Following this, the nation despaired and asked to return to Egypt. The story ends with the punishment of Am Yisrael remaining in the desert for 40 years during which all those who left Egypt perished before the nation entered Eretz Yisrael. It was only the next generation that was privileged to enter the land.
Two of the spies did not agree with their friends.
They insisted that if the nation believes in G-d and trusts Him, entering the land is possible. They declared confidently, “We can surely go up and take possession of it, for we can indeed overcome it.” Those two brave men were Caleb ben Yefuneh and Joshua ben Nun. These two who had faith indeed merited seeing the fulfillment of their faith and entered the land.
When Moshe Rabbeinu retells this story in his speech, he emphasizes the difference between the two men. While Caleb enters the land, Joshua does not enter it as a regular person, but rather as a leader of the nation. After Moshe’s death, it is Joshua who takes his place and carries the responsibility of leadership.
Why was it Joshua and not Caleb? What qualities do we detect of Joshua’s that made him worthy of taking Moshe’s place? When we analyze the original story of the spies in the Book of Numbers, we discover that initially it was Caleb who argued with the other spies and with the nation, while Joshua stood by the side and did not intervene. Only later, when the timing was right, did Joshua join Caleb in an attempt to persuade the nation to trust in G-d.
Also later in Joshua’s life, after he entered the land as the nation’s leader, we discern the complexity of his attitude toward the nation. Sometimes he led the nation patiently, listening to its various desires and seemingly giving into things he did not himself initiate.
But then suddenly we hear Joshua rebuke the nation, admonishing it to worship G-d and even threatening it, “And if it displeases you to serve the Lord, choose this day whom you will serve... but as for me and my household, we shall serve the Lord.” (Joshua 24:15) Meaning, Caleb was indeed a brave person, believing in G-d with all his heart and deserving of reward.

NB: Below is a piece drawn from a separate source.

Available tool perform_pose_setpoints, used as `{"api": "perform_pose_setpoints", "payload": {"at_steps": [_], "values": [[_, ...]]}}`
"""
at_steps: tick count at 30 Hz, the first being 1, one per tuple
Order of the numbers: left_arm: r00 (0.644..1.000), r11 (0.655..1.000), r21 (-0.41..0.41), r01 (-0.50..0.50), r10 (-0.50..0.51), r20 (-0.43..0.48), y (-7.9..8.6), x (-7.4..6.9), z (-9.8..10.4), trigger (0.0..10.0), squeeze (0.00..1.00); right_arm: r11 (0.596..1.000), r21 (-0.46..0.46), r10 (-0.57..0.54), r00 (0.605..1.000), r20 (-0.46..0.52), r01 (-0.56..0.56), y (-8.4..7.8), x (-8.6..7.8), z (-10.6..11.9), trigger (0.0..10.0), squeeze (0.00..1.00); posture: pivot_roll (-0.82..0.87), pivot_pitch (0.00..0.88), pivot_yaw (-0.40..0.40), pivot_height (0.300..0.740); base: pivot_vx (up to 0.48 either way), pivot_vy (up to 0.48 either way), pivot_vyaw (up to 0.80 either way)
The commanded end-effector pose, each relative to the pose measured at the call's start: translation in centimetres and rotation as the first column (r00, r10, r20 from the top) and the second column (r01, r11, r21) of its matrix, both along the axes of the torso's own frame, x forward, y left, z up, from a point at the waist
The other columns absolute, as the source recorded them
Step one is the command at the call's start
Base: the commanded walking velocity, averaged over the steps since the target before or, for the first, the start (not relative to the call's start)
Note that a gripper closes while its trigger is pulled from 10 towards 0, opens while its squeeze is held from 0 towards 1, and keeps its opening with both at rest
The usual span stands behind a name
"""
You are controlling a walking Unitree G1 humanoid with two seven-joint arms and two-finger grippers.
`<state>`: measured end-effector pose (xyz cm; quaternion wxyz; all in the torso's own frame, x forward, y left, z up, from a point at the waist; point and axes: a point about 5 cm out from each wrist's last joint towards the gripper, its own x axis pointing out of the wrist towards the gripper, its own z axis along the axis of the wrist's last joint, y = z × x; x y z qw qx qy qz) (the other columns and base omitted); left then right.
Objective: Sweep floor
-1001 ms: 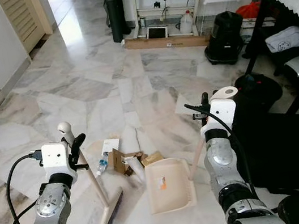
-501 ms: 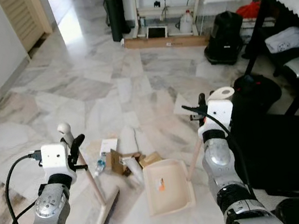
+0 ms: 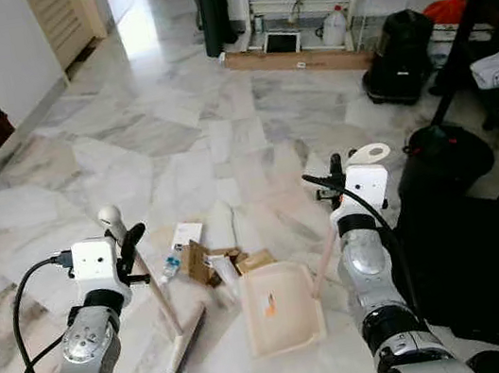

But Joshua, in addition to having courage and faith, knew how to be attentive to the nation’s feelings, even if the nation was expressing weakness and lack of faith. On the other hand, he also knew when to face the nation with decisiveness and determination and warn it of what was to come. These are the qualities of a leader.
Our sages said that in the time before the coming of the Messiah, the “nation will look as a dog looks.” This means: When a man walks down the street with this dog, it seems to an observer that the dog is walking its owner since the dog runs in front of him. But is that the way it really is? Of course not. Obviously it is the owner who is walking the dog.
How do we know who is walking whom? We see the dog walking in front of its owner, but when it reaches an intersection, it turns back to see which way its owner will go and then it runs and again walks in front of its owner. Leaders like that, who only seem like leaders but really keep their eyes on their voters and make decisions based on popularity rather than reason, are like that dog that looks as if its leading its owner when in fact it is only walking where its owner leads it.
Joshua ben Nun was a different kind of leader, attentive and considerate of the nation but not heeding it when he knows the nation is wrong.
The writer is rabbi of the Western Wall and holy sites.